#### WHAT TO WORK ON
In the entries that follow, find each line with the word "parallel" and copy it.

#### INPUT
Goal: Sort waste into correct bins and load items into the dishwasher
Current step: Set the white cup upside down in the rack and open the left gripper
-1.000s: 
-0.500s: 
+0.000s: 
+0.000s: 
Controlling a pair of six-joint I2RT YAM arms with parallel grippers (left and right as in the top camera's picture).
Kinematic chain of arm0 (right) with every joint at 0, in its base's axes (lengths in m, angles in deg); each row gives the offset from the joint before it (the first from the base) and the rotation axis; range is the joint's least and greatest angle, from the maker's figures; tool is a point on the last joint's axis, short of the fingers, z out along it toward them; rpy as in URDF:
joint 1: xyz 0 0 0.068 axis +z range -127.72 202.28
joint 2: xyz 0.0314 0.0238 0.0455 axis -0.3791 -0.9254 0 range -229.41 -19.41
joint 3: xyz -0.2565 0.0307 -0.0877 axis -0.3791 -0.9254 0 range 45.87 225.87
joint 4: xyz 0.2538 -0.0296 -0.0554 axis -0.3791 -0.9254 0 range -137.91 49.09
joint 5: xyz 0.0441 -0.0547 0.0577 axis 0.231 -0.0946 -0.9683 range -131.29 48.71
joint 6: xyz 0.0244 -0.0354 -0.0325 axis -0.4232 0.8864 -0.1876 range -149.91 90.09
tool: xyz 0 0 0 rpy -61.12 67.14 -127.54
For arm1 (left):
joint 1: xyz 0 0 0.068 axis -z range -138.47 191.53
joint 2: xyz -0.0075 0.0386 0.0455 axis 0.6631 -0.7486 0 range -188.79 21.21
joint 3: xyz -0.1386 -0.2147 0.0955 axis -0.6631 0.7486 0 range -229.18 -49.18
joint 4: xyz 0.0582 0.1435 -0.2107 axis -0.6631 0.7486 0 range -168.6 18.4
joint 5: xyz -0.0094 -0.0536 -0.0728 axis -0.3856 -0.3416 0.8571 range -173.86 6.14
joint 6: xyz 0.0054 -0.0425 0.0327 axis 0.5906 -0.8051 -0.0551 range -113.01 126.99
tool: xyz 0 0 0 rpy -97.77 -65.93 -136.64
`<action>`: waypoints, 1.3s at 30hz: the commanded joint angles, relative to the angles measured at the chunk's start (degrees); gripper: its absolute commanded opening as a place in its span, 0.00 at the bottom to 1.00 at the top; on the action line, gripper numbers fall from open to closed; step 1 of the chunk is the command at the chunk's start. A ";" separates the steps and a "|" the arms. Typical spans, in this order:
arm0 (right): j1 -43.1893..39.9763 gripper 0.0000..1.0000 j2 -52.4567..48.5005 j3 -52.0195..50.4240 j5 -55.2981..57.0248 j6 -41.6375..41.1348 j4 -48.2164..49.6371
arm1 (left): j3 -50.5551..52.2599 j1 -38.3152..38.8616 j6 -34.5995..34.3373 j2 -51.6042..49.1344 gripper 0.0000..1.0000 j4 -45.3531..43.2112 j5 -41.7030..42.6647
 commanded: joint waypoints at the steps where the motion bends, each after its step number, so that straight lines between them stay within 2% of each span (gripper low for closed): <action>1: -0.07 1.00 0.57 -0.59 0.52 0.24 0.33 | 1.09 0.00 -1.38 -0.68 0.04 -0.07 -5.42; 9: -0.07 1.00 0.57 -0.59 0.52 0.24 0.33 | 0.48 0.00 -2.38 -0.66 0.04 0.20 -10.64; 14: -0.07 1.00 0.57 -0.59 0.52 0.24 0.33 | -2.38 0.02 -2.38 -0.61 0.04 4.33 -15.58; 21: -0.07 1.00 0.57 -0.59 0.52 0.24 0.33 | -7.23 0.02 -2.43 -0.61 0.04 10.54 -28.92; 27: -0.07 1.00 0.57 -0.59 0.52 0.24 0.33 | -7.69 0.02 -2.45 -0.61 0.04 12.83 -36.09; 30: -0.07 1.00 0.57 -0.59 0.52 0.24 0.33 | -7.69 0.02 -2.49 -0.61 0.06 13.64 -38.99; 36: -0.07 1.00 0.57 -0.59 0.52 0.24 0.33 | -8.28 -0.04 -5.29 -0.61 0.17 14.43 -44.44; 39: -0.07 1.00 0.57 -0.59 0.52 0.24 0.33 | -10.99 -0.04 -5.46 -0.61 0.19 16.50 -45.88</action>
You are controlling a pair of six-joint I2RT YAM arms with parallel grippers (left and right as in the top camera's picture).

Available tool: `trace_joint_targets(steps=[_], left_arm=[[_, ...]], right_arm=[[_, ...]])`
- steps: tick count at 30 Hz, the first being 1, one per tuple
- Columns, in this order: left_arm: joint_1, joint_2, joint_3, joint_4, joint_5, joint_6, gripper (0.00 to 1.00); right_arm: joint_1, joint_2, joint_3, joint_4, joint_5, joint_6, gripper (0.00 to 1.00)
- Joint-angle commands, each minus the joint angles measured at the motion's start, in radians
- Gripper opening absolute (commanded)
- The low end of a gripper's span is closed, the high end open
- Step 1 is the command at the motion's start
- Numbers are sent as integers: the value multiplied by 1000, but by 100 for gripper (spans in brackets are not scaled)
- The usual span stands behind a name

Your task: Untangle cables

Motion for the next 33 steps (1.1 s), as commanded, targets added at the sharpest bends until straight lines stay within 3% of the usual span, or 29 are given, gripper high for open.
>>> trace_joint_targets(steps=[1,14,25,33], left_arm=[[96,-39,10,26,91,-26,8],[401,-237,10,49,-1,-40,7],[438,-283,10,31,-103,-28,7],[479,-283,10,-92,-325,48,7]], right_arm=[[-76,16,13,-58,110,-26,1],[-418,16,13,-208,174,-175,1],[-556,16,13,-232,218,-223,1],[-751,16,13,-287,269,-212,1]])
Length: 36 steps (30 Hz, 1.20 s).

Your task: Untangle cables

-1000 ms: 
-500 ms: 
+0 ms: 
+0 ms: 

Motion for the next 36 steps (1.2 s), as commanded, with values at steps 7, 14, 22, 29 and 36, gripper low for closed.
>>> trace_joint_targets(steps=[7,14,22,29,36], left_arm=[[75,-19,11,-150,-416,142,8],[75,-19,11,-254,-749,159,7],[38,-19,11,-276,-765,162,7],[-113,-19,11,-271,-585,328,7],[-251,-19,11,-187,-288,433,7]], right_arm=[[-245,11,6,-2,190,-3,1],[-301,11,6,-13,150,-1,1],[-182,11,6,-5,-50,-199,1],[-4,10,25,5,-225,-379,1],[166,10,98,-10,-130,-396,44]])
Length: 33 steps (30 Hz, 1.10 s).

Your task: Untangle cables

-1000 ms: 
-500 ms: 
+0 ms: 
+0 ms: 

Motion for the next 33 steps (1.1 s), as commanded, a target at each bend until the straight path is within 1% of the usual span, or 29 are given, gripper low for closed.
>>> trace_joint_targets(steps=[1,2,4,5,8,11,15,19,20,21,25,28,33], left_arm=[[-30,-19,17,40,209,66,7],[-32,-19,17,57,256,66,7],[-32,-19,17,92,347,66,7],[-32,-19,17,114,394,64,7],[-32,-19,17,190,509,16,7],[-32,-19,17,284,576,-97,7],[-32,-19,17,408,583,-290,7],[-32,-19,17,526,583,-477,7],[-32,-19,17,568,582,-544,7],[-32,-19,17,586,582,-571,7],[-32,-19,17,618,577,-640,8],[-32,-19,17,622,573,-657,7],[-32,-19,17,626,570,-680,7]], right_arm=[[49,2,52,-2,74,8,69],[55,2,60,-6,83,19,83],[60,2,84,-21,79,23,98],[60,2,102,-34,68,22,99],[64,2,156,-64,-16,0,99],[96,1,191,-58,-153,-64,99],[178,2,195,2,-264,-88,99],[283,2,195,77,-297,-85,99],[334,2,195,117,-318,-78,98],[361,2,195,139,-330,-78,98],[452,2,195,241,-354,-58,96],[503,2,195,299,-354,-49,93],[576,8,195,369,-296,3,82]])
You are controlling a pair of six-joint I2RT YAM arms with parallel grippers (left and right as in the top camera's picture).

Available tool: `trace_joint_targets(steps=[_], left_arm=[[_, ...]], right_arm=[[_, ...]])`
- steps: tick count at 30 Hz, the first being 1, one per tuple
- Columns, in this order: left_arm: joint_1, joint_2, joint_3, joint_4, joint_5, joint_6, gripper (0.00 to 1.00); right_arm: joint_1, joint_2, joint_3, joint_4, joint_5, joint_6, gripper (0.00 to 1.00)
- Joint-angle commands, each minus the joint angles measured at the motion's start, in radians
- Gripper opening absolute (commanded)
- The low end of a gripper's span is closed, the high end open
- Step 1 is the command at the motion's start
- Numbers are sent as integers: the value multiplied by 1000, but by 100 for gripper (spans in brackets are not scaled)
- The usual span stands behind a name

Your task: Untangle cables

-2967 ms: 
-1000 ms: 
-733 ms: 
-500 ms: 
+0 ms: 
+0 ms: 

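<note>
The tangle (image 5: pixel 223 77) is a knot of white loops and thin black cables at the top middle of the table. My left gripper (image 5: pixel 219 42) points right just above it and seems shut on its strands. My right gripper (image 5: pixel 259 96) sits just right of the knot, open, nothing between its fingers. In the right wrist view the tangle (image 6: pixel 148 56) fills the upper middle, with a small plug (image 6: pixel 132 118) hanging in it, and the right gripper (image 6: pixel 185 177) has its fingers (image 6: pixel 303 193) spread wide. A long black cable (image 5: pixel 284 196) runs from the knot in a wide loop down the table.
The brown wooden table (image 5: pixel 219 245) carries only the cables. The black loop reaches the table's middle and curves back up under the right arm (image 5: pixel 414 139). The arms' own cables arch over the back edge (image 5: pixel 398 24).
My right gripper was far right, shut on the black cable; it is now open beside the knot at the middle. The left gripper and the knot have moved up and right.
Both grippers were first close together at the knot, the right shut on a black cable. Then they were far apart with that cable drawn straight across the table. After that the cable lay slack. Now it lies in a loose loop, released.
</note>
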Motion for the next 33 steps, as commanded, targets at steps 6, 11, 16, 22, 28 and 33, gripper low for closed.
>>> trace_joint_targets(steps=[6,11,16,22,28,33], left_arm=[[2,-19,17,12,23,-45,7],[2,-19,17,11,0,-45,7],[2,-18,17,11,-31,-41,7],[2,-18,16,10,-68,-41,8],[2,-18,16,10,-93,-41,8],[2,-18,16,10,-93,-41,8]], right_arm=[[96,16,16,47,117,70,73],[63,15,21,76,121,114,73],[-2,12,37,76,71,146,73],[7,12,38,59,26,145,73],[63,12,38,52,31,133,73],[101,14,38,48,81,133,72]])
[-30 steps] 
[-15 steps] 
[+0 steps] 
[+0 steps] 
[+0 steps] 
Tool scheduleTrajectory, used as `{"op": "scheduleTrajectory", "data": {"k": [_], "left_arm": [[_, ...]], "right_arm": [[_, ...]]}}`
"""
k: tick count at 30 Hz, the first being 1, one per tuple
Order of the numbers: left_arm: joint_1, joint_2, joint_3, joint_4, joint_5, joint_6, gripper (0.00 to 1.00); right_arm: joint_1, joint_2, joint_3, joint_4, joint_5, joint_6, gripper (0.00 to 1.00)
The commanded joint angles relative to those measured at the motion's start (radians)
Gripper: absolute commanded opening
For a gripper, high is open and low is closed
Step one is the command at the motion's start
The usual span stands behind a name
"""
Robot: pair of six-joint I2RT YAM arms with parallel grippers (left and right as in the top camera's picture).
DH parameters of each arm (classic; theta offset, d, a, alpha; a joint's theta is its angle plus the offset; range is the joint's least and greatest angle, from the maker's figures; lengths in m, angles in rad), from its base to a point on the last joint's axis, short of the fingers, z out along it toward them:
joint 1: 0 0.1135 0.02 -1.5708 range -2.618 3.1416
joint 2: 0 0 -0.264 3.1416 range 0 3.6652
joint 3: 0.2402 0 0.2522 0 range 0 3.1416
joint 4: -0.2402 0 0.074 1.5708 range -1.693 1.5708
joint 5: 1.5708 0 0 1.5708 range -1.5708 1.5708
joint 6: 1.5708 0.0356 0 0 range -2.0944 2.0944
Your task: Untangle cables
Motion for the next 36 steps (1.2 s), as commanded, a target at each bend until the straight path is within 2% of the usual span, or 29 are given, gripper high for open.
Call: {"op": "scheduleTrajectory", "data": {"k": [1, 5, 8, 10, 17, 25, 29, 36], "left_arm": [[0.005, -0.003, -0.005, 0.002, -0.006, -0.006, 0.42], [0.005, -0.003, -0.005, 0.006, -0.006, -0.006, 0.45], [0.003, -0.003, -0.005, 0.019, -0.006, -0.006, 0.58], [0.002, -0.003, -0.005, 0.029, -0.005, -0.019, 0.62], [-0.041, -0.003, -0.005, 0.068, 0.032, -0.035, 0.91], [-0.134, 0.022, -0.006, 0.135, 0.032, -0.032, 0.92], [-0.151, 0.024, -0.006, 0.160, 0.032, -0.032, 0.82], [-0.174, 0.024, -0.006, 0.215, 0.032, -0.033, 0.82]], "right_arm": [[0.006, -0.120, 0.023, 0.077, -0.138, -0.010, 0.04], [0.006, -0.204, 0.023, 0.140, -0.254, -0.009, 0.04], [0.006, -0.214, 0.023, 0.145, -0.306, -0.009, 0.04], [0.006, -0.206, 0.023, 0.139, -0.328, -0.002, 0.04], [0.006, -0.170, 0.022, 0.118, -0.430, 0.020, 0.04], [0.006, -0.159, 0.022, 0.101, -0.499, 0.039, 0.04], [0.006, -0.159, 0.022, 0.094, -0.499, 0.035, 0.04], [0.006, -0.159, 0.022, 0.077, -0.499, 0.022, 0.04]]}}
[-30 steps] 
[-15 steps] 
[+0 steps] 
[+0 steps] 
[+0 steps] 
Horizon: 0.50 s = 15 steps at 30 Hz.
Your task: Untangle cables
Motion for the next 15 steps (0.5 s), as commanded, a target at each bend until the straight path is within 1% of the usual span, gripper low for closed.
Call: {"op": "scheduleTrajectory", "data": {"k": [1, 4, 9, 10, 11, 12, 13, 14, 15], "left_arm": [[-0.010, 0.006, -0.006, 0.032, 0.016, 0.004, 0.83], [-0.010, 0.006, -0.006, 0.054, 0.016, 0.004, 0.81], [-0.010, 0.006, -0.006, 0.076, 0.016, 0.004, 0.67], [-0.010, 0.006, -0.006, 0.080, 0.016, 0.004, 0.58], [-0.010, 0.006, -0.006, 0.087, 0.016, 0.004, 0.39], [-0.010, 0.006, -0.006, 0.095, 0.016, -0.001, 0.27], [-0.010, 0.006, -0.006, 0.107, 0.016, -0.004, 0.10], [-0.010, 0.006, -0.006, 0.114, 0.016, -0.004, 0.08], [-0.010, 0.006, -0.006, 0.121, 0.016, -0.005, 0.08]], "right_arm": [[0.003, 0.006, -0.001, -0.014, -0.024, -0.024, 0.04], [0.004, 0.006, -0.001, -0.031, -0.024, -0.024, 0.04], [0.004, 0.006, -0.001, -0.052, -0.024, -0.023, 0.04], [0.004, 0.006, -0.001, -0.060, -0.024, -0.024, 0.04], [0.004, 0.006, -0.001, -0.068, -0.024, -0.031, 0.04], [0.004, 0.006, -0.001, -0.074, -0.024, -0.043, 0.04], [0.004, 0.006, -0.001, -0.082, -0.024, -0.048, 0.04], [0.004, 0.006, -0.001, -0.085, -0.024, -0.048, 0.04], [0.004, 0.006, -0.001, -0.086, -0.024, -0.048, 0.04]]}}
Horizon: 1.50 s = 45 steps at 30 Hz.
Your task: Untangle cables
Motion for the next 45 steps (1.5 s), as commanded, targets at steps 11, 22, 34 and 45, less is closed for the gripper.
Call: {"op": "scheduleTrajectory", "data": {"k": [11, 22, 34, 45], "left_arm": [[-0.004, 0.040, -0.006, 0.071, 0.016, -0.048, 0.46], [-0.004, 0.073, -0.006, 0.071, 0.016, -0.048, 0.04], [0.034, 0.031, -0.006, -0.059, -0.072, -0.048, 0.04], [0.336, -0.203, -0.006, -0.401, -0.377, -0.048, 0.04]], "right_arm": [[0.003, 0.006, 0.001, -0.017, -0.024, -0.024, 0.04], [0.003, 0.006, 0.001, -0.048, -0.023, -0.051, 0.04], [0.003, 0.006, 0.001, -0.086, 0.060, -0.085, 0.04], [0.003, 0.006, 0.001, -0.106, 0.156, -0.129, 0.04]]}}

#### WORKED SOLUTION
Controlling a pair of six-joint I2RT YAM arms with parallel grippers (left and right as in the top camera's picture).
You are controlling a pair of six-joint I2RT YAM arms with parallel grippers (left and right as in the top camera's picture).
You are controlling a pair of six-joint I2RT YAM arms with parallel grippers (left and right as in the top camera's picture).
Robot: pair of six-joint I2RT YAM arms with parallel grippers (left and right as in the top camera's picture).

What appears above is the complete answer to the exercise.